WORK REQUIRED: Some lines below hold "long". Pick them out and copy them.

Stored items
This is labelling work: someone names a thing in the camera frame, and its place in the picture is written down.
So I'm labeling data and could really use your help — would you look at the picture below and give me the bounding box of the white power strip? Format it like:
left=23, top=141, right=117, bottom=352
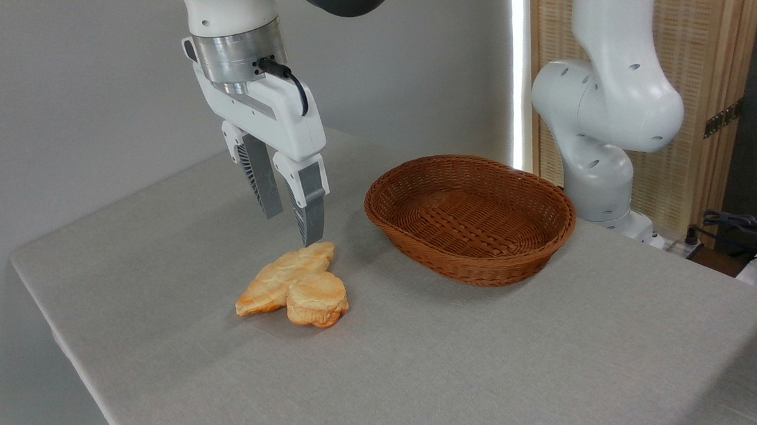
left=662, top=233, right=707, bottom=262

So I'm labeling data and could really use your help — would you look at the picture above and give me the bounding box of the round golden bread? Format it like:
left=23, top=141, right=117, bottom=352
left=284, top=270, right=351, bottom=331

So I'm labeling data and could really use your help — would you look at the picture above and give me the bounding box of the brown wicker basket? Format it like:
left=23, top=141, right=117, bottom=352
left=361, top=148, right=581, bottom=295

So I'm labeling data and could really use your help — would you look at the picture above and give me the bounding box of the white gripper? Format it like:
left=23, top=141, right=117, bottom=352
left=182, top=31, right=334, bottom=254

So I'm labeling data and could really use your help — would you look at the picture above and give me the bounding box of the black cable bundle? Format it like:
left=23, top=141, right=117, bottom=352
left=701, top=207, right=757, bottom=268

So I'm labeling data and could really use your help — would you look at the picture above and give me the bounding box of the grey tablecloth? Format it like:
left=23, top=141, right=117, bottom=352
left=4, top=105, right=757, bottom=425

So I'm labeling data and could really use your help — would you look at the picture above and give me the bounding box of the wooden woven folding screen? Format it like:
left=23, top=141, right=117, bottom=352
left=525, top=0, right=757, bottom=258

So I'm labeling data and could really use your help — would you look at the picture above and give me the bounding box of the long braided bread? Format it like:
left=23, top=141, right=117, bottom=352
left=232, top=241, right=340, bottom=318

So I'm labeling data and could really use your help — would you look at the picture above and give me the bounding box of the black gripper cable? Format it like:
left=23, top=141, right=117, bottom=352
left=256, top=55, right=311, bottom=120

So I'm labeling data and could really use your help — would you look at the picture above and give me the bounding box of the metal screen hinge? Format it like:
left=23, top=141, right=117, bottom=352
left=701, top=99, right=747, bottom=140

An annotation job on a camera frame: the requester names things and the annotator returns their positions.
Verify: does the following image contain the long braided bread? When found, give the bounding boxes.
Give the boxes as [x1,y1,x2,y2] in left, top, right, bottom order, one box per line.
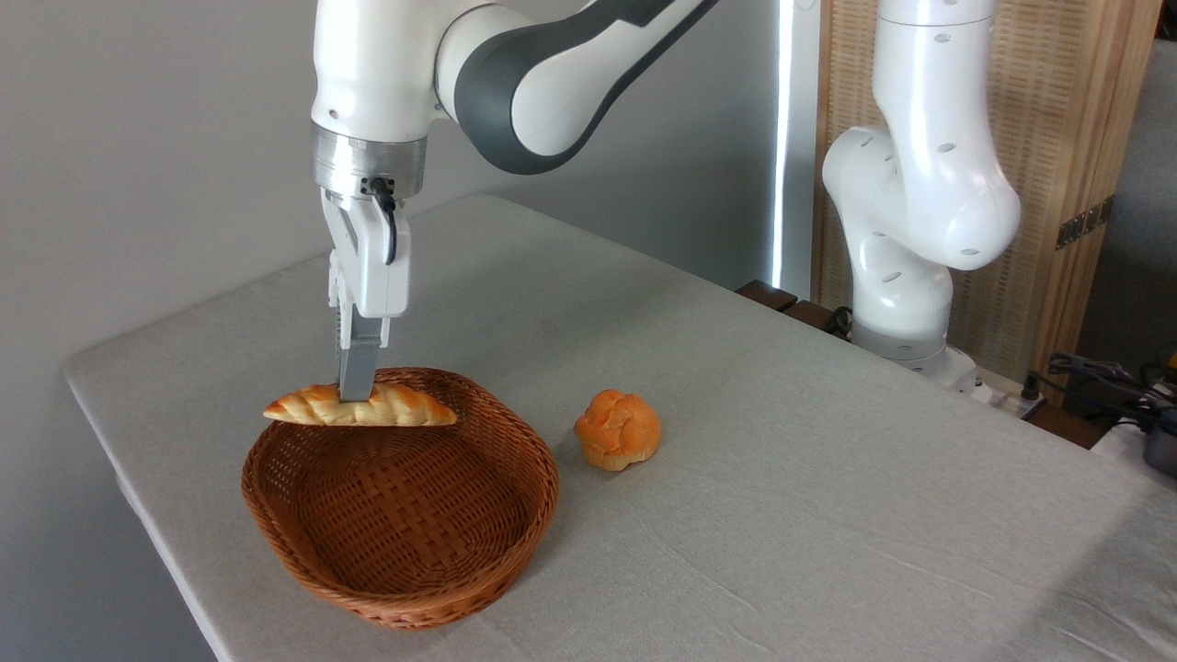
[262,382,459,429]

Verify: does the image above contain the grey table cloth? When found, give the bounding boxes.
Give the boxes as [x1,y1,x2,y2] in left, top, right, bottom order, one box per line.
[63,193,1177,662]

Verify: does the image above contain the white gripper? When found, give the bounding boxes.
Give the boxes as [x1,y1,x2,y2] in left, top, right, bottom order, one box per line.
[319,188,413,404]

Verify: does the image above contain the dark wooden furniture piece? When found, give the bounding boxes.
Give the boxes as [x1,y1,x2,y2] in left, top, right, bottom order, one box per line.
[735,280,853,338]

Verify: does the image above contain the black cable bundle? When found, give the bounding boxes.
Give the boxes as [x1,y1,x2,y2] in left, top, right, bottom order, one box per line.
[1045,351,1177,412]

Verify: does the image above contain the round orange bread roll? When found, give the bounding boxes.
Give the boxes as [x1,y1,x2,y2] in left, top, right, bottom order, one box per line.
[574,389,663,473]

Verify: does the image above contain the dark metal hinge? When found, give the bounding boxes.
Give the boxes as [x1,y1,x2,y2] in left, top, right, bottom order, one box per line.
[1055,194,1117,251]

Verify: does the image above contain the brown wicker basket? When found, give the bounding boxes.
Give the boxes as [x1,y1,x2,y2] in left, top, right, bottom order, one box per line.
[241,367,561,632]

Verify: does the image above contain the white window frame strip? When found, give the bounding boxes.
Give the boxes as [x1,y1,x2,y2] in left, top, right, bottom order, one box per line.
[771,0,822,300]

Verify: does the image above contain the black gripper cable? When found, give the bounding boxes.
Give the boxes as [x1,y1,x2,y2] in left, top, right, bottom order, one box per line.
[360,176,399,267]

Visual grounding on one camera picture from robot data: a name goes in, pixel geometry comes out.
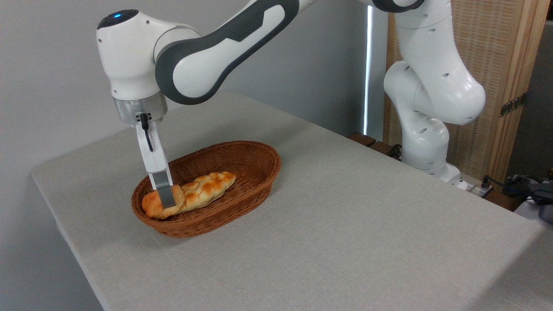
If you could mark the wooden framed rattan screen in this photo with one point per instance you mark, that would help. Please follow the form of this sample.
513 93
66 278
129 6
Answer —
497 52

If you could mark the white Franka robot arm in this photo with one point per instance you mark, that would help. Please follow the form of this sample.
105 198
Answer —
216 56

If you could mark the round orange bread roll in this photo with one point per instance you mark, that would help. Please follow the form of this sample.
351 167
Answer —
152 204

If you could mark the grey linen tablecloth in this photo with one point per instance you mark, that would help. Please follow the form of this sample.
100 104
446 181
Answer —
345 242

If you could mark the long braided bread loaf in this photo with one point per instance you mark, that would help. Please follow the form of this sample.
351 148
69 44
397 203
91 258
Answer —
207 188

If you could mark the black plug at robot base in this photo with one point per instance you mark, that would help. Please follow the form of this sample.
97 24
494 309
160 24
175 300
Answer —
485 185

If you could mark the metal screen hinge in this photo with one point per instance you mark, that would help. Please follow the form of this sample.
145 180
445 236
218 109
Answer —
513 105

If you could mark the brown oval wicker basket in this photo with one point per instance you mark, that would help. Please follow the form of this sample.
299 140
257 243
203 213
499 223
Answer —
255 181

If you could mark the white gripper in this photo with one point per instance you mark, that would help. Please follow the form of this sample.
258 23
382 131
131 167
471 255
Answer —
152 153

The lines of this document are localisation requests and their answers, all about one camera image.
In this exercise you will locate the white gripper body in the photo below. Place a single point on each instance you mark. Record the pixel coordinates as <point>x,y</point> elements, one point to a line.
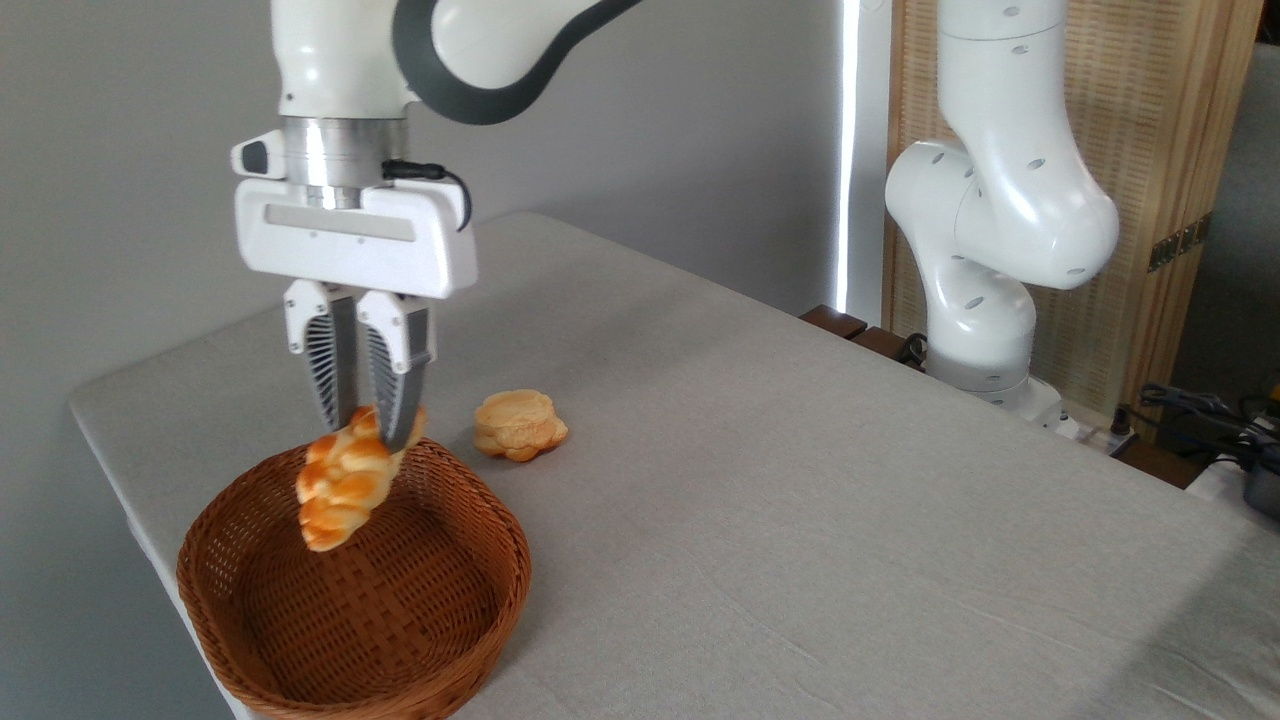
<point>350,240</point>

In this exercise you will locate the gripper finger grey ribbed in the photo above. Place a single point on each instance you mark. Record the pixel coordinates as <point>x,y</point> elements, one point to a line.
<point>398,370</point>
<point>330,350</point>

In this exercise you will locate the braided golden bread loaf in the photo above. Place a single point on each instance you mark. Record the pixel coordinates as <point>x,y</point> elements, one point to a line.
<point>340,490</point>

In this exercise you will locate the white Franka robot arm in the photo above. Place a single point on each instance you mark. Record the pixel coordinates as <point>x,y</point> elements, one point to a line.
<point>1000,200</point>

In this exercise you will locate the round flower-shaped bread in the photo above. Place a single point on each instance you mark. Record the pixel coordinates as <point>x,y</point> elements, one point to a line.
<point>518,425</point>

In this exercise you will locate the brown wicker basket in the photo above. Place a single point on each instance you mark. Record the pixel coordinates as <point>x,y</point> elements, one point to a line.
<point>400,620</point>

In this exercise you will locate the grey tablecloth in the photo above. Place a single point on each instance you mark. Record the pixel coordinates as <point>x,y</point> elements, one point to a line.
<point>800,500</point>

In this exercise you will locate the dark brown wooden block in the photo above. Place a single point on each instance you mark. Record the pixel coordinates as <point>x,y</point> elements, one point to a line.
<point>833,321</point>
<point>882,345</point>

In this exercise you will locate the white power strip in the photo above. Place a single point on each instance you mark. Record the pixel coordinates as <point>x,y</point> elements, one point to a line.
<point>1100,435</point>

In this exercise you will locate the metal screen hinge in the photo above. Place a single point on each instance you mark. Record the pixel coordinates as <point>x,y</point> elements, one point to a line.
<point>1180,242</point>

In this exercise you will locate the bamboo folding screen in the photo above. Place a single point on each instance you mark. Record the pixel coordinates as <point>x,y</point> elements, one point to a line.
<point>1160,100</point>

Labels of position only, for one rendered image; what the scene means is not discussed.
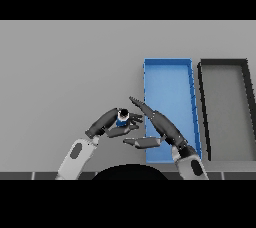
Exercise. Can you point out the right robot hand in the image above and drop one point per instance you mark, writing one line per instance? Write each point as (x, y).
(162, 126)

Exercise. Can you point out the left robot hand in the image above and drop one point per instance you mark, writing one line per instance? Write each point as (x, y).
(104, 123)

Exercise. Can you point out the blue pipe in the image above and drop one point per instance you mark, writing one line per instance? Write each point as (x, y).
(122, 118)

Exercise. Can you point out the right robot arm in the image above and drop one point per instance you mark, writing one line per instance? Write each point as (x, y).
(191, 165)

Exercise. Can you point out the blue bin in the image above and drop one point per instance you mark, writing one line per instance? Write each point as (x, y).
(170, 108)

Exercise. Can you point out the dark grey bin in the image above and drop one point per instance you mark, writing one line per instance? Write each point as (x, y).
(226, 108)

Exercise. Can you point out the flat black dome shape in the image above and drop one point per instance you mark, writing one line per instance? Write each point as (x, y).
(130, 173)

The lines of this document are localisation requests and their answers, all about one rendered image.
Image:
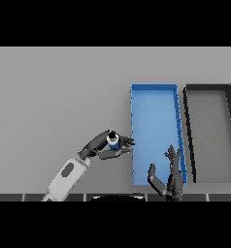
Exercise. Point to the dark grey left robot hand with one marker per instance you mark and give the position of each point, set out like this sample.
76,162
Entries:
96,144

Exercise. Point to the dark grey bin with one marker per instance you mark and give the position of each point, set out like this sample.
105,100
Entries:
213,135

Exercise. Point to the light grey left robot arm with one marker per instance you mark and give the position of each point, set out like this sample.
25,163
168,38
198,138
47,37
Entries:
64,180

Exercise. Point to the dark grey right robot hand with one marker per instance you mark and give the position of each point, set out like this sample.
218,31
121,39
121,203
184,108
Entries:
173,180

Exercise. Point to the blue bin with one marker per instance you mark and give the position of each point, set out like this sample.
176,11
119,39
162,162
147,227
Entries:
156,129

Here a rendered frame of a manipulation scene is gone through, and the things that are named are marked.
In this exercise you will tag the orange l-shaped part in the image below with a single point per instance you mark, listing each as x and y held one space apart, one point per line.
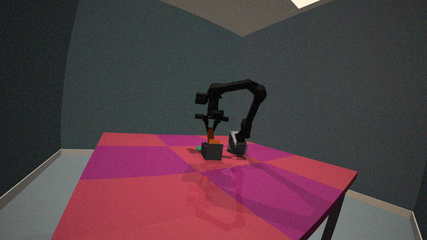
210 136

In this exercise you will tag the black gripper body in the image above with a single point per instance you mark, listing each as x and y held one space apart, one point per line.
204 117

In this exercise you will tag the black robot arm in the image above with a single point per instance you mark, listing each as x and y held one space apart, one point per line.
217 89

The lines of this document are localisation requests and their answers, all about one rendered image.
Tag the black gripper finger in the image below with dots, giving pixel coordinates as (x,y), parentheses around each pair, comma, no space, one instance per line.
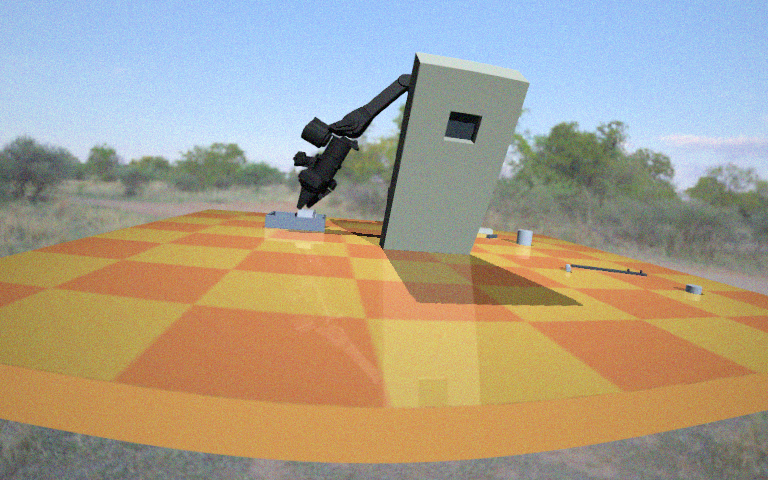
(307,194)
(324,192)

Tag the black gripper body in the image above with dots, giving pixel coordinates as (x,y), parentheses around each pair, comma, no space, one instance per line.
(323,173)

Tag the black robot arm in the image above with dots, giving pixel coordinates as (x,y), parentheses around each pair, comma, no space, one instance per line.
(353,125)

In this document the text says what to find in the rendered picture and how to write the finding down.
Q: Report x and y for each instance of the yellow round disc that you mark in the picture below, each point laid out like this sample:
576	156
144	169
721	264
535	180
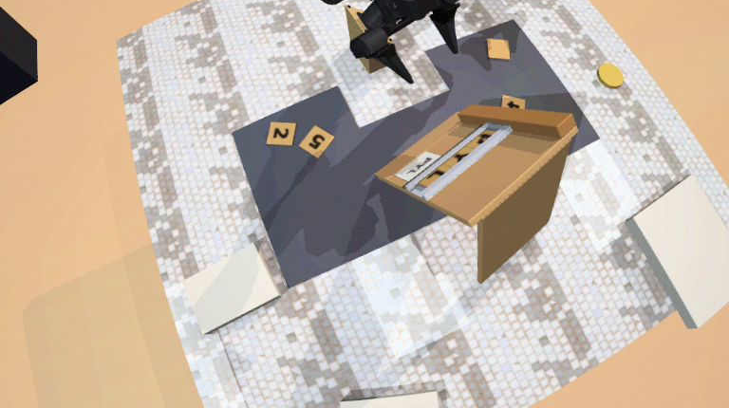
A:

SOLUTION BELOW:
So I'm labeling data and could really use your help — would you look at the picture above and give me the bounding box of the long braided bread? Format it like:
Verify: does the following image contain the long braided bread? When found, give the bounding boxes.
If you could mark the long braided bread loaf in this photo with one point per instance you mark, that would help. Please follow the form of this sample.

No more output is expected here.